■ PROBLEM TO SOLVE: Output the lines from the one containing "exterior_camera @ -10" through the last line of the material below, exactly; please do not include pictures.
### GIVEN DATA
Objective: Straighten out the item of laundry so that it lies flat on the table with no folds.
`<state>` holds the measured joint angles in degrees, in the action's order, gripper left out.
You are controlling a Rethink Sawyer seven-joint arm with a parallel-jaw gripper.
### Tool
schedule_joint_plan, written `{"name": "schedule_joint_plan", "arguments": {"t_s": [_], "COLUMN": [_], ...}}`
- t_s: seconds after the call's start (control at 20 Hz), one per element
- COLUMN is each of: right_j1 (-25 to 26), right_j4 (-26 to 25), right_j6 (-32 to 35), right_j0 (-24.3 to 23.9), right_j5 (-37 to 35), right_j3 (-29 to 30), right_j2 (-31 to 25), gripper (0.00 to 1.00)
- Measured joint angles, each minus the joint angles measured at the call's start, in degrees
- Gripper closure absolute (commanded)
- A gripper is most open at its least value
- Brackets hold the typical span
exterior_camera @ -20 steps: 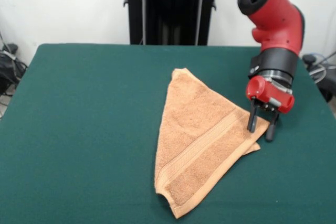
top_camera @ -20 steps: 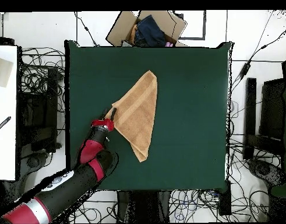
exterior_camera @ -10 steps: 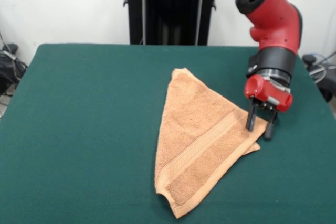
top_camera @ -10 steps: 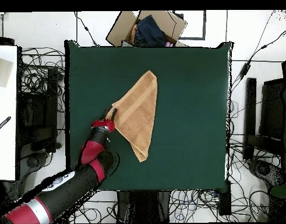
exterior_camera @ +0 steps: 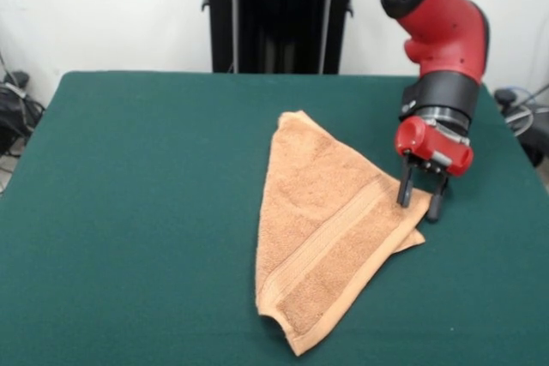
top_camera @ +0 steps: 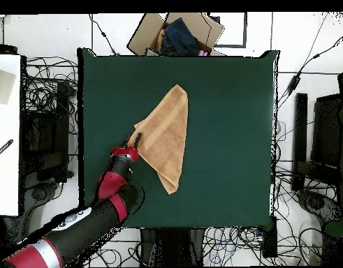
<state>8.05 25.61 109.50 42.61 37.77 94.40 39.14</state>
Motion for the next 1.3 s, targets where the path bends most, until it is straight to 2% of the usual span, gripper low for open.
{"name": "schedule_joint_plan", "arguments": {"t_s": [0.95, 1.0, 1.3], "right_j1": [-0.04, 0.02, 0.5], "right_j4": [-0.95, -0.99, -0.96], "right_j6": [0.0, 0.0, 0.0], "right_j0": [-0.09, -0.09, -0.09], "right_j5": [0.92, 0.89, 1.17], "right_j3": [0.51, 0.56, 0.68], "right_j2": [-0.05, -0.22, -0.5], "gripper": [0.0, 1.0, 1.0]}}
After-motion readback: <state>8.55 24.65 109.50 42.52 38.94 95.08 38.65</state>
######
■ RESPONSE TO THIS EXERCISE:
exterior_camera @ -10 steps: 
top_camera @ -10 steps: 
exterior_camera @ +0 steps: 
top_camera @ +0 steps: 
<state>8.05 25.61 109.50 42.61 37.77 94.40 39.14</state>
Motion for the next 1.3 s, targets where the path bends most, until it is straight to 2% of the usual span, gripper low for open.
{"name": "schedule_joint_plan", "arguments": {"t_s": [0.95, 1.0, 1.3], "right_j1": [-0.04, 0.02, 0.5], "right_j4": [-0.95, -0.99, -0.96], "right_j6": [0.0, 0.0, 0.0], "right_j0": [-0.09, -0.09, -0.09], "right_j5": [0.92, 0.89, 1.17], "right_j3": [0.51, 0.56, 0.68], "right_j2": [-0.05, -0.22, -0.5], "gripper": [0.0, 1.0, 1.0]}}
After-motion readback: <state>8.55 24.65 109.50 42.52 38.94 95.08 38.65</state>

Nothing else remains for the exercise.